Ama kız burada değildi. Etrafa bakmayı denedi ama hiçbir yerde ondan bir iz yoktu.

Böyle bir şeye sebep olan kız genelde seninle gelmez mi? Yani… Tanrım, bu gerçek mi? Bu bir şaka değil mi? Gerçekten başka bir dünyada mıyım?

Bütün bunları bilen birinin yanında olması her şeyi kavramasını kesinlikle kolaylaştırırdı. Ama Masayuki’nin böyle bir kolaylığı yoktu.

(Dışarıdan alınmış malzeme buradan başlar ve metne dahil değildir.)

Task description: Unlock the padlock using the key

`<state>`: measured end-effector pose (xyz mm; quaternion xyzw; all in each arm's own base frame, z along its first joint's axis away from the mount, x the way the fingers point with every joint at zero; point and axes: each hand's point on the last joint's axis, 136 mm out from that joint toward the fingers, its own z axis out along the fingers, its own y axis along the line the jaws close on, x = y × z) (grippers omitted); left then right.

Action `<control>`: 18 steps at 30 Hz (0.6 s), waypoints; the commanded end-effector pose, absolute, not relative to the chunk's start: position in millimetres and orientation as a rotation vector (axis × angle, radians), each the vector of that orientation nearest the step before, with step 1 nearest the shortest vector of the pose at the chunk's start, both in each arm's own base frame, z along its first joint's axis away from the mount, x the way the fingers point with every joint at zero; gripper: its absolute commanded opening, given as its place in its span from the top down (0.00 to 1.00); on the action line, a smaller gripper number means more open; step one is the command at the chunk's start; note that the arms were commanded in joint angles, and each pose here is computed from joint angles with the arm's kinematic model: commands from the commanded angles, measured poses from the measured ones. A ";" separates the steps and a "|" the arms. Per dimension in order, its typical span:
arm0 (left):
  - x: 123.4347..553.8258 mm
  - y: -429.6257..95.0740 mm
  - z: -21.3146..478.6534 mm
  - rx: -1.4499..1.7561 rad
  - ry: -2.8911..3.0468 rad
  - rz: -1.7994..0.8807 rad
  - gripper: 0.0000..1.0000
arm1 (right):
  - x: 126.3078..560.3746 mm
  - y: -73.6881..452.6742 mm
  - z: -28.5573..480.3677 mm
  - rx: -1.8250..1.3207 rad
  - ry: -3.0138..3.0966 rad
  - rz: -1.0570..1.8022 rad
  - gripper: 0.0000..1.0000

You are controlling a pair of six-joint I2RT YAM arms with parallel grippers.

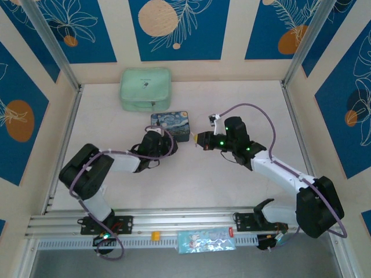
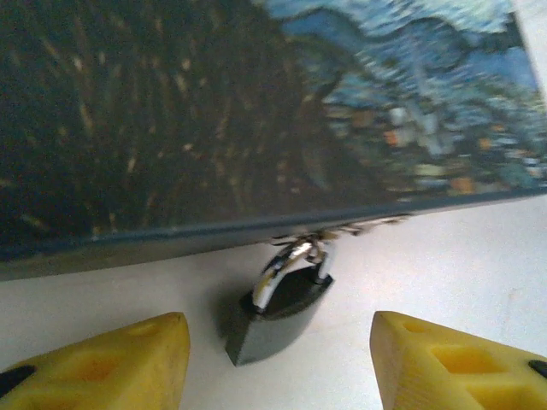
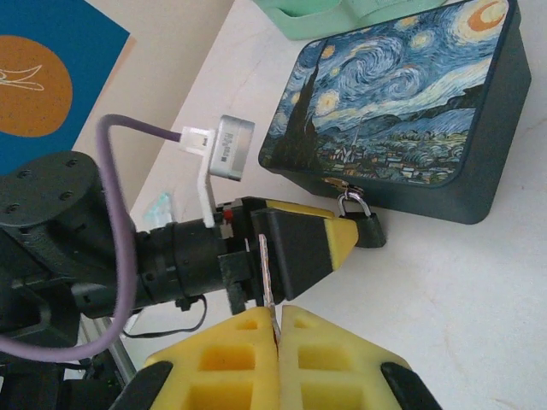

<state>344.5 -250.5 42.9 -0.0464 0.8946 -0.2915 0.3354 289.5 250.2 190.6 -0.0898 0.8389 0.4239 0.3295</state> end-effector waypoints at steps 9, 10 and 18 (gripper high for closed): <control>363.7 -268.4 29.5 -0.204 2.293 -0.831 0.50 | 290.2 241.8 195.7 -0.215 2.173 1.086 1.00; 364.2 -270.4 28.2 -0.207 2.294 -0.843 0.52 | 290.5 241.4 195.5 -0.213 2.173 1.087 1.00; 359.6 -270.8 18.7 -0.234 2.308 -0.872 0.74 | 291.8 238.5 194.2 -0.203 2.175 1.077 1.00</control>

Gün batmak üzereydi. Öğle yemeğinden beri bir şey yememişti ve acıkmıştı. Dur bir dakika, diye düşündü. Burası bir kasaba. Onu bir ormana, canavar inine ya da her neyse oraya götürmedikleri için kendini şanslı sayıyordu ama ne kadar kaba olabilirdiniz ki?

“Normalde bir kralın ya da birinin neler olup bittiğini açıklamamı beklemesi gerekmez miydi?” diye homurdandı kendi kendine, arkadaşlarıyla sohbet etmekten keyif aldığı internet romanlarını hatırlayarak. Ama gerçekler zor olabiliyor.

Bu konuda sızlanmanın bir anlamı yoktu, bu yüzden Masayuki bir kez daha kendine baktı. Adı Masayuki Honjo’ydu, on altı yaşındaydı ve oldukça rekabetçi bir liseye yeni girmişti. Bu vesileyle görünüşünü yeniden keşfetmiş, okul üniformasını biraz değiştirmiş ve saçlarına açık sarı bir boya sürmüştü. Yüzü iyi bir şekilde bir araya getirilmişti; görünüşe göre miraslarında biraz Rus kanı vardı ve annesinin de güzel bir görünümü vardı. Yüz hatlarının bu kadar çarpıcı olmasının nedeni muhtemelen buydu, diye düşündü. Sadece bu da değil, sarışın olmak onu biraz daha öne çıkarıyordu. Okulda popülerlik açısından üst sıralardaydı ve fiziksel olarak çok güçlü olmamasına rağmen yine de sınıfta bir varlık gösteriyordu.

Bir de gizli bir hobisi vardı: manga ve anime. Okulda bundan hiç bahsetmezdi ama pratikte oldukça sıkı (gizli de olsa) bir otakuydu. Belki de bu yüzden, bu açıklanamaz durumun içine atıldığında, gerçekten o kadar da paniklemiyordu…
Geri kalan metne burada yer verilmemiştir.